QUICK INSTALLATION PROCEDURE.
=============================

1. ./configure
2. make world
3. make install (you may need superuser rights)
4. make clean


INSTALLATION PROCEDURE IN DETAILS (NORMAL USERS).
=================================================

1- Check that you have the Objective Caml compiler version 3.06 (or later)
   installed on your computer and that "ocamlmktop" and "ocamlc" (or
   its native code version "ocamlc.opt") lie in a directory which is present
   in your $PATH environment variable. 

   To get Coq in native-code, (it runs 4 to 10 times faster than
   bytecode, but it takes more time to get compiled and the binary is
   bigger), you will also need the "ocamlopt" (or its native code version
   "ocamlopt.opt") command.

2- Check that you have Camlp4 installed on your 
   computer and that the command "camlp4" lies in a directory which
   is present in your $PATH environment variable path.
   (You need Camlp4 in both bytecode and native versions if
   your platform supports it).

   Note: in the latest ocaml distributions, camlp4 comes with ocaml so
   you do not have to check this point anymore.

3- The uncompression and un-tarring of the distribution file gave birth 
   to a directory named "coq-8.xx". You can rename this directory and put 
   it wherever you want.

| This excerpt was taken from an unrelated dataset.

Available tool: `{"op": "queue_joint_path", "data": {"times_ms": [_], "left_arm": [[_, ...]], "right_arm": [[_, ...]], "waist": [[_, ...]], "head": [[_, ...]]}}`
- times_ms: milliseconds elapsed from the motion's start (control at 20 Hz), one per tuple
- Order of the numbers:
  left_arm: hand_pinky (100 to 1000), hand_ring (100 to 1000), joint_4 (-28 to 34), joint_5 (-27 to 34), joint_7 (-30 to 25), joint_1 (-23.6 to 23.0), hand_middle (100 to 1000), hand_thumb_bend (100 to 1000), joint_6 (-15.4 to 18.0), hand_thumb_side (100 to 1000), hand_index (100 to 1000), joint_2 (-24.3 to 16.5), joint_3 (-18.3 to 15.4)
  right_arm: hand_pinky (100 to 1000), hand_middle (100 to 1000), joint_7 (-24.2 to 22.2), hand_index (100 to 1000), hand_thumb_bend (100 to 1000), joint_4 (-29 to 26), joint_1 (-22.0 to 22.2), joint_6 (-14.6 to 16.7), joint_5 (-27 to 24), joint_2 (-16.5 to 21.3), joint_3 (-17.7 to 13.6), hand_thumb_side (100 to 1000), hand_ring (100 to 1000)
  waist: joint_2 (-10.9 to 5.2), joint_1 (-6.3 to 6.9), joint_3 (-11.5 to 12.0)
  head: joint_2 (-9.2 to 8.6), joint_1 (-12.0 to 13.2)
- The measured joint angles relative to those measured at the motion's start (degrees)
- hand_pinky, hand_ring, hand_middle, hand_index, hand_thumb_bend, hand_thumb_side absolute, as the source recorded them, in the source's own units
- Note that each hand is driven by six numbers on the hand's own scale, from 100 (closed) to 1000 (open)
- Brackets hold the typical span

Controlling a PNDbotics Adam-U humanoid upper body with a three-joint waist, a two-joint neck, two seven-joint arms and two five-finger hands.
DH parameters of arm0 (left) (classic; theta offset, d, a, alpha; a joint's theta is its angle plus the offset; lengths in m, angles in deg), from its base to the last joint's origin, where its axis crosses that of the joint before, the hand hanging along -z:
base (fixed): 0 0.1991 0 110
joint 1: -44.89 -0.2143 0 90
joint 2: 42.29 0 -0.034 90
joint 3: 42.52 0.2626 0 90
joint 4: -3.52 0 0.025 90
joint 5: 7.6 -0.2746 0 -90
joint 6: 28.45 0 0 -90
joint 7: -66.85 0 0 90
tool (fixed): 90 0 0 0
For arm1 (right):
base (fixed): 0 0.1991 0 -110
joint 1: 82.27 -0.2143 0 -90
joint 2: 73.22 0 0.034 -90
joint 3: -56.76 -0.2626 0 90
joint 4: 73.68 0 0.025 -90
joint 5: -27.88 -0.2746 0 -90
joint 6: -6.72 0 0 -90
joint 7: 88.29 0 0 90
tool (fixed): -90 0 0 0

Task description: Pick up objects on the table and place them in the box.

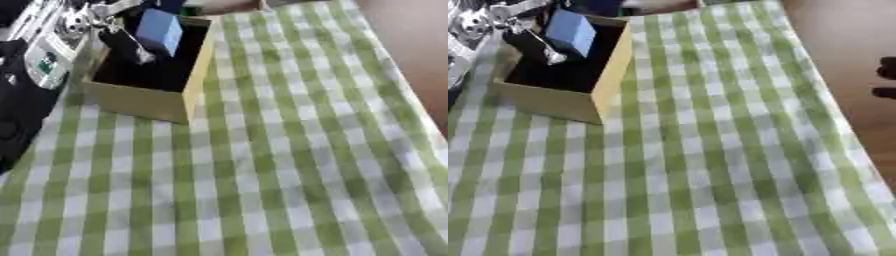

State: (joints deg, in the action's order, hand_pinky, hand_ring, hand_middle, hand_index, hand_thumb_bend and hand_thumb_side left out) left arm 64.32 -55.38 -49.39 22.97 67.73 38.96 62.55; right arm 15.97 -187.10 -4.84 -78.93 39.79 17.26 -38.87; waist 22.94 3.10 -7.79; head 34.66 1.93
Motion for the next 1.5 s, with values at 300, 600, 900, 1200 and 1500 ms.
{"op": "queue_joint_path", "data": {"times_ms": [300,600,900,1200,1500], "left_arm": [[534,563,-5.0,-1.9,2.5,0.0,534,100,2.2,100,593,1.7,-1.3],[658,691,-7.4,-5.4,6.3,0.0,666,563,5.0,301,755,2.7,-1.9],[757,787,-7.6,-11.4,6.3,0.0,784,772,5.5,398,858,2.8,-1.9],[735,780,-6.9,-13.8,4.2,0.0,776,719,4.9,419,849,2.8,-2.3],[679,733,-3.7,-10.8,4.9,0.0,726,503,3.7,354,796,2.4,-2.8]], "right_arm": [[680,738,-0.2,876,100,0.0,0.0,0.1,-0.1,-0.1,0.0,1000,784],[680,738,-0.2,876,100,0.0,0.0,0.0,-0.2,-0.5,0.0,1000,784],[680,737,-0.3,876,100,0.0,0.0,0.0,-0.2,-0.5,0.0,1000,785],[680,737,-0.3,877,100,0.0,0.0,-0.1,-0.2,-0.5,0.0,1000,785],[681,737,-0.3,877,100,0.0,0.2,-0.1,-0.2,-0.5,0.0,1000,786]], "waist": [[0.26,0.06,-1.0],[0.43,0.22,-1.4],[0.42,0.34,-1.3],[0.06,0.34,-1.3],[-1.09,0.34,-0.9]], "head": [[-0.51,0.5],[-0.90,0.7],[-0.91,0.7],[-0.68,0.5],[-0.37,0.4]]}}
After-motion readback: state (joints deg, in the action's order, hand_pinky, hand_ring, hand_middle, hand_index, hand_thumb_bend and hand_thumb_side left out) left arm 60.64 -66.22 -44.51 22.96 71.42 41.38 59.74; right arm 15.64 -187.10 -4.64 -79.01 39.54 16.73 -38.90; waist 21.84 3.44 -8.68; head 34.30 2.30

Just keep in mind that you will need some spare
   space during the compilation (reckon on about 50 Mb of disk space
   for the whole system in native-code compilation). Once installed, the
   binaries take about 14 Mb, and the library about 9 Mb.

4- First you need to configure the system. It is done automatically with
   the command:

	./configure <options>

   The "configure" script will ask you for directories where to put
   the Coq binaries, standard library, man pages, etc. It will propose
   you some default values.

   The "configure" script accepts the following options:

-prefix <dir>
	Binaries, library, man pages and Emacs mode will be respectively
	installed in <dir>/bin, <dir>/lib/coq, <dir>/man and
	<dir>/lib/emacs/site-lisp

-bindir <dir>                   (default: /usr/local/bin)
        Directory where the binaries will be installed

-libdir <dir>                   (default: /usr/local/lib/coq)
        Directory where the Coq standard library will be installed

-mandir <dir>                   (default: /usr/local/man)
        Directory where the Coq manual pages will be installed

-emacslib <dir>			(default: /usr/local/lib/emacs/site-lisp)
	Directory where the Coq Emacs mode will be installed

-arch <value>			(default is the result of the command "arch")
	An arbitrary architecture name for your machine (useful when
	compiling Coq on two different architectures for which the
	result of "arch" is the same, e.g. Sun OS and Solaris)

-local
        Compile Coq to run in its source directory. The installation (step 6)
        is not necessary in that case.

-opt
        Use the ocamlc.opt compiler instead of ocamlc (and ocamlopt.opt 
        compiler instead of ocamlopt). Makes compilation faster (recommended).

-nowarnings
	Disable the Objective Caml compiler warnings. This option has no
	effect on the result of the compilation.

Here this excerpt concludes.